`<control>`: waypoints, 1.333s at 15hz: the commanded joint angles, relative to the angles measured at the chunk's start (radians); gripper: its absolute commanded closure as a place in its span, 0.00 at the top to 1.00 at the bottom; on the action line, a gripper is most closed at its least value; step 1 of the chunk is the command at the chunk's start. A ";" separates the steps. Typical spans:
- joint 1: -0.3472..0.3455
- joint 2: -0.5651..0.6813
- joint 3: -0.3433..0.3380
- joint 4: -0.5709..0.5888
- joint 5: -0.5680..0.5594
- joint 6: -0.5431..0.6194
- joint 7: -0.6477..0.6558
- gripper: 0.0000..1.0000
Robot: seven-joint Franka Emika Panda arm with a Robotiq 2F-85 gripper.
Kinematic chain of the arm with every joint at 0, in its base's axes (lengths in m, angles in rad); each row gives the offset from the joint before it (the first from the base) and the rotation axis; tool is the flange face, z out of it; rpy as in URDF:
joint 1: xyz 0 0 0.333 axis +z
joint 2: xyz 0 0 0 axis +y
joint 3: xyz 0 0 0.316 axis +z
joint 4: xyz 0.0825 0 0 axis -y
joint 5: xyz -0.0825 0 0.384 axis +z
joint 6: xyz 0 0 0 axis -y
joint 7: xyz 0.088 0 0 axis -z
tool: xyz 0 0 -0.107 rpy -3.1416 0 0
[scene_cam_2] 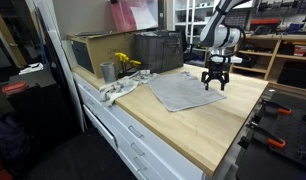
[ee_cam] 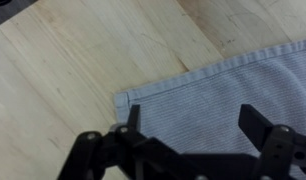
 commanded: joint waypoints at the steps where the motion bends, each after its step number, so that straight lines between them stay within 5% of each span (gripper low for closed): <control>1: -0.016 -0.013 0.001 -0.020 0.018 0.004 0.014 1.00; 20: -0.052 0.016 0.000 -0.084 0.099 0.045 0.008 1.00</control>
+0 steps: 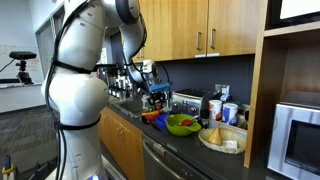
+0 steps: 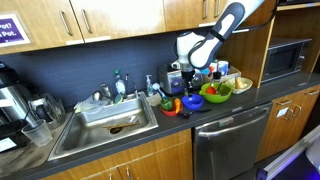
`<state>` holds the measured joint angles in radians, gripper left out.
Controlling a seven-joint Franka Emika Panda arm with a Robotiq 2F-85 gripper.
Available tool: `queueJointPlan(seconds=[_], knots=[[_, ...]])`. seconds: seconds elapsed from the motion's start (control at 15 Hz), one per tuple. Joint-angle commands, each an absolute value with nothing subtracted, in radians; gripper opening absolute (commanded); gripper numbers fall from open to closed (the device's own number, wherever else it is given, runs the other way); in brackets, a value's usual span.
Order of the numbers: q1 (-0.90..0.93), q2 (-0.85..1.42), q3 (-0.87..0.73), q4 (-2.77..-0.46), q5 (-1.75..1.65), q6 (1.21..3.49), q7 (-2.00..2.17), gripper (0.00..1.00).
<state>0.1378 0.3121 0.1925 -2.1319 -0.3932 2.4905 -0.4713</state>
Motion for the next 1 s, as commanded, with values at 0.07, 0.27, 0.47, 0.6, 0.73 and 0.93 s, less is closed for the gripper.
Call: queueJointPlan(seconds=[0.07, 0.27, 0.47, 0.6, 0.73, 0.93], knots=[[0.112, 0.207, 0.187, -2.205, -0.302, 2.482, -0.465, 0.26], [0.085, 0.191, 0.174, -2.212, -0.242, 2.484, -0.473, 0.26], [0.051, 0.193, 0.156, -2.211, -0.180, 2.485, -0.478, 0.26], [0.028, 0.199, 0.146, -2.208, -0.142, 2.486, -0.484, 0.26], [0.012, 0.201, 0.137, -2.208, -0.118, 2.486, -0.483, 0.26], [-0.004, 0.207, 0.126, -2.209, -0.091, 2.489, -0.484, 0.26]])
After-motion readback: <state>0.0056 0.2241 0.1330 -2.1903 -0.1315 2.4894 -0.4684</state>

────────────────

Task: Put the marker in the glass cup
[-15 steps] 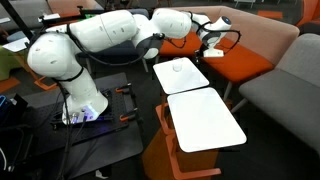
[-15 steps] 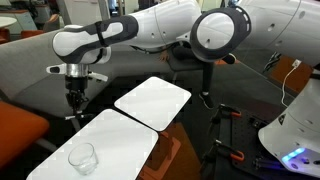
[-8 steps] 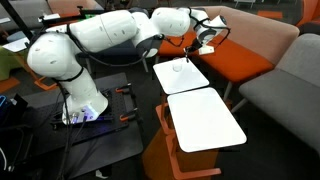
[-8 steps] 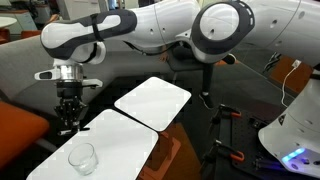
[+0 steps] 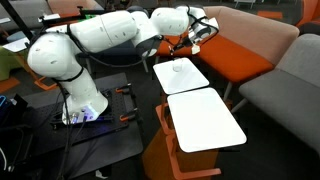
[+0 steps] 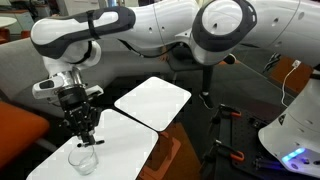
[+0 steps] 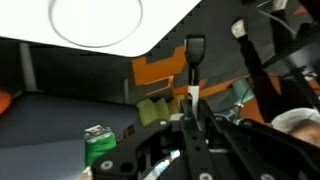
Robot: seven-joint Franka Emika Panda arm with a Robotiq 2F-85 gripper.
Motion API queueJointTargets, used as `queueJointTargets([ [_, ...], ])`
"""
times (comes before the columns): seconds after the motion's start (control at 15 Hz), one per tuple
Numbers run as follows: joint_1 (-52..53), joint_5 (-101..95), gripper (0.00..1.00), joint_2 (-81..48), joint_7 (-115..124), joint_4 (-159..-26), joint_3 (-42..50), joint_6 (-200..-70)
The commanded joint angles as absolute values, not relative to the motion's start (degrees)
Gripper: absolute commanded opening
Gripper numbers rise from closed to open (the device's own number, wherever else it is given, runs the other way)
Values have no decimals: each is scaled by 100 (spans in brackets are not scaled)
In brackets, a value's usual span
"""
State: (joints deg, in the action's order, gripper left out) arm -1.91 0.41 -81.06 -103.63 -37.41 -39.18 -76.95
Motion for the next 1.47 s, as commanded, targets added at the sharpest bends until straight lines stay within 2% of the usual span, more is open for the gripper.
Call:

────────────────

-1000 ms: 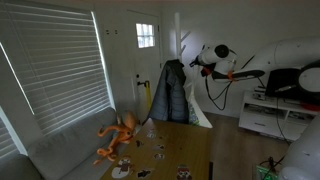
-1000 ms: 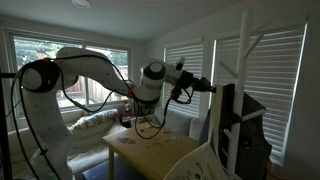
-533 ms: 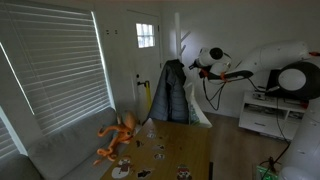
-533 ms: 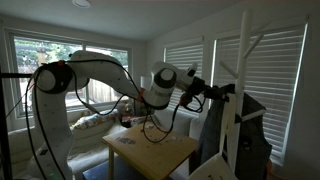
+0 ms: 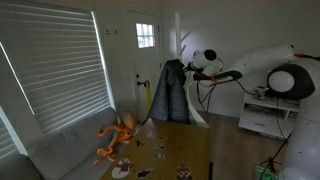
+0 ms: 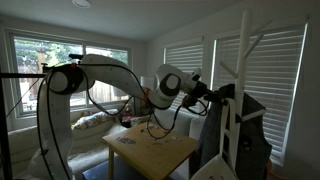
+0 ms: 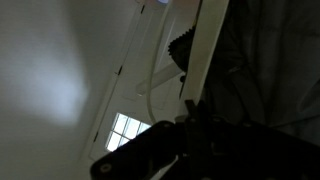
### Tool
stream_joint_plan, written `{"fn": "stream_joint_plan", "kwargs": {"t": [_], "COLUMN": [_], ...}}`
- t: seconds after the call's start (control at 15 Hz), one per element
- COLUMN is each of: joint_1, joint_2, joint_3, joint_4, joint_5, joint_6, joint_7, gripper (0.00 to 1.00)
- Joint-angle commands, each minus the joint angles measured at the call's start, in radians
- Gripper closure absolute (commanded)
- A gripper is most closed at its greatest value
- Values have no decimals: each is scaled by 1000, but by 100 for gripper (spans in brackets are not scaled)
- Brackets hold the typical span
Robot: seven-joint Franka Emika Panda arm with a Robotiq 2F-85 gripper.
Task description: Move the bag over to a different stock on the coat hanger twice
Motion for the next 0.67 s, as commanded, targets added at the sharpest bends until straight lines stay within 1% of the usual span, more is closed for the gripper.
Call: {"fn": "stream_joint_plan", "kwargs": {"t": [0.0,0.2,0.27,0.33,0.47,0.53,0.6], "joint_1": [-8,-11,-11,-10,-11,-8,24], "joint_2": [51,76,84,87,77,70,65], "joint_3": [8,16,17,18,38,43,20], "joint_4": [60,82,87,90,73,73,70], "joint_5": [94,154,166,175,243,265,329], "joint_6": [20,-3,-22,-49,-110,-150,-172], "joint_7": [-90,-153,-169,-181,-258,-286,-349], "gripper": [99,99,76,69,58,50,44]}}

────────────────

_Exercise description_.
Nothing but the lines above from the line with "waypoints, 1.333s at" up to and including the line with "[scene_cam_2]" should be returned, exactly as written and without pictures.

_Written answer_.
`<control>`: waypoints, 1.333s at 15hz: the commanded joint angles, relative to the angles measured at the chunk's start (radians); gripper: its absolute commanded closure as a place in its span, 0.00 at the top to 1.00 at the bottom; on the action line, a gripper is most closed at its least value; step 1 of the chunk is the command at the chunk's start. A ";" separates the steps. Typical spans:
- joint 1: -0.3472..0.3455
- joint 2: -0.5651..0.6813
- joint 3: -0.3433..0.3380
- joint 4: -0.5709..0.5888
- joint 5: -0.5680..0.5594
- joint 6: -0.5431..0.6194
- joint 7: -0.6477..0.6558
- gripper: 0.0000..1.0000
Robot: seven-joint Franka Emika Panda arm with a Robotiq 2F-85 gripper.
Kinematic chain of the arm with every joint at 0, in its base's axes (lengths in m, angles in rad); each row gives the offset from the joint before it (the first from the base) and the rotation axis; tool is the flange face, z out of it; rpy as in URDF:
joint 1: xyz 0 0 0.333 axis +z
joint 2: xyz 0 0 0 axis +y
joint 3: xyz 0 0 0.316 axis +z
joint 4: xyz 0.0825 0 0 axis -y
joint 5: xyz -0.0825 0 0.384 axis +z
joint 6: xyz 0 0 0 axis -y
joint 7: xyz 0.088 0 0 axis -z
tool: xyz 0 0 -0.107 rpy -3.1416 0 0
[scene_cam_2] 

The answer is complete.